Present-day patterns of biodiversity are heavily influenced by processes operating on million-year timescales, including evolution, extinction, and tectonics. A fundamental unit of biogeography is geographic range, or the physical representation of the spatial area a species inhabits. By reconstructing historic geographic ranges of taxa through deep time, we can understand how various processes have influenced the modern abundance and distribution of species.
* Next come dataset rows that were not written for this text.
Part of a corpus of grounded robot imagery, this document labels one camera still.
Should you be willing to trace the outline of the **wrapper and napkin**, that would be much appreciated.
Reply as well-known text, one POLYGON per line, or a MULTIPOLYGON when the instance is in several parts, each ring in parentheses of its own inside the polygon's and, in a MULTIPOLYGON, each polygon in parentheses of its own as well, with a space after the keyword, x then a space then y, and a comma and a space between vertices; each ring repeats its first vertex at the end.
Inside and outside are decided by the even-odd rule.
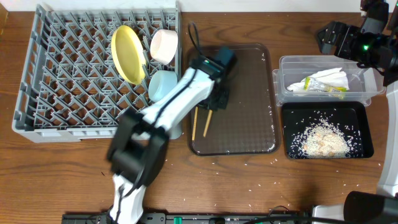
POLYGON ((298 83, 287 87, 293 93, 332 93, 333 96, 344 98, 343 94, 349 90, 348 77, 342 67, 322 70, 305 77, 298 83))

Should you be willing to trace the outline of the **light blue bowl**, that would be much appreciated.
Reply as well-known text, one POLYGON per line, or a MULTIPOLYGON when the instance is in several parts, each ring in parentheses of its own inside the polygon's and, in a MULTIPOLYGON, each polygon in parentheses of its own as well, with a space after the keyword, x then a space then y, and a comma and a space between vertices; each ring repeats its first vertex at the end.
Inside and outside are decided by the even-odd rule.
POLYGON ((173 71, 159 70, 152 76, 148 94, 153 102, 160 101, 177 85, 177 74, 173 71))

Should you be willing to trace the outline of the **white pink bowl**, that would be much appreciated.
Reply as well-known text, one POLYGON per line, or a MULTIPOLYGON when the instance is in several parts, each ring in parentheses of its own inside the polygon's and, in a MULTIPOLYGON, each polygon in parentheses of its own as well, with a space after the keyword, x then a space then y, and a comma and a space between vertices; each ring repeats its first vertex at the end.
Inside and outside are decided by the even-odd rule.
POLYGON ((163 65, 169 64, 178 48, 178 34, 174 30, 158 30, 150 43, 151 57, 163 65))

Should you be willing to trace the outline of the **yellow plate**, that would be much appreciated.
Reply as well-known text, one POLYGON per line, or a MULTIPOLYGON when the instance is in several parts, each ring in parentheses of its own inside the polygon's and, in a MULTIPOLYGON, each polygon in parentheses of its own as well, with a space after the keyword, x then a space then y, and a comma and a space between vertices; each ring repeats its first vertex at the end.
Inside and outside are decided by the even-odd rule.
POLYGON ((146 77, 144 49, 132 28, 122 25, 111 39, 111 56, 116 70, 122 78, 134 85, 140 85, 146 77))

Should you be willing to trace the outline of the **rice and food scraps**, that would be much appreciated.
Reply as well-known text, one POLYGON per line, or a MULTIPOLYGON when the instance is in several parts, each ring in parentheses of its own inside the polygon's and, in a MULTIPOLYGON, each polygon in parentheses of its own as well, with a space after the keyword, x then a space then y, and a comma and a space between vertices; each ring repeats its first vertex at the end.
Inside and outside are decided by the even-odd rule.
POLYGON ((327 118, 311 121, 291 134, 287 155, 293 159, 342 159, 359 155, 361 132, 353 125, 332 123, 327 118))

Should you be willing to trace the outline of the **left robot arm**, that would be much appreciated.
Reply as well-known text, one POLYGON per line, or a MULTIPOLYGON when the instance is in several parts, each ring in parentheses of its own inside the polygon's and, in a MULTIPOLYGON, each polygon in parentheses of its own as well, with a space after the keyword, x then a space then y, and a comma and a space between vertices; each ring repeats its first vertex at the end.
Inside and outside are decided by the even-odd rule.
POLYGON ((115 186, 108 223, 140 220, 146 188, 163 167, 171 130, 202 101, 226 106, 220 84, 235 63, 235 53, 228 47, 220 48, 214 57, 200 54, 161 100, 139 113, 124 112, 106 156, 115 186))

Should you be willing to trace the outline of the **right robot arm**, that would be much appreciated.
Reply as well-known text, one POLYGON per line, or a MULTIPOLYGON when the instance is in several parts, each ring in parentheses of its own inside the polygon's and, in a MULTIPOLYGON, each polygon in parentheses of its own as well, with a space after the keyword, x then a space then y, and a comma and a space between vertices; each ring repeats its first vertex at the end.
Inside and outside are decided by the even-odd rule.
POLYGON ((352 191, 341 205, 318 205, 311 223, 397 223, 397 10, 383 0, 361 1, 363 23, 357 27, 332 21, 315 34, 321 53, 352 60, 382 76, 388 111, 372 124, 386 131, 386 150, 373 194, 352 191))
Here, I use Mytilid (Family Mytilidae) bivalves – a clade with high preservation potential and an excellent fossil record – as a case study for reconstructing the historical biogeography of a clade in a phylogenetic context. I digitize the known native geographic ranges of 30 extant bivalve species to create authentic geodesic data, and analyze these using ancestral state reconstruction. I leverage this approach to address the following questions: where did the clade originate, and what are the characteristics of its ancestral range? As the clade diversified, were there predictable biogeographic correlates for taxa prone to speciation or extinction? Lastly, are specific lifestyles (e.g., epifaunal, semi-infaunal or boring) geographically constrained, and is this pattern consistent through evolutionary time? Preliminary results suggest that the ancestral mytilid was epifaunal, confined to the tropics, and possessed a large ancestral geographic range. Extant bivalve species disregard Rapoport’s rule as their biology effectively tethers them towards warmer temperatures – something that remains consistent when analyzing the ancestral state. With an expanded dataset incorporating both extant and fossil taxa, this work will help address longstanding questions in macroecology and macroevolution; specifically the role of biogeography in determining speciation and extinction risk, and to what extent different environmental perturbations (e.g., warming vs. cooling) produce differing effects on biogeographic patterns. Lastly, these data may help form the basis for a predictive ‘roadmap’ for how we expect species to respond to a variety of future global change scenarios.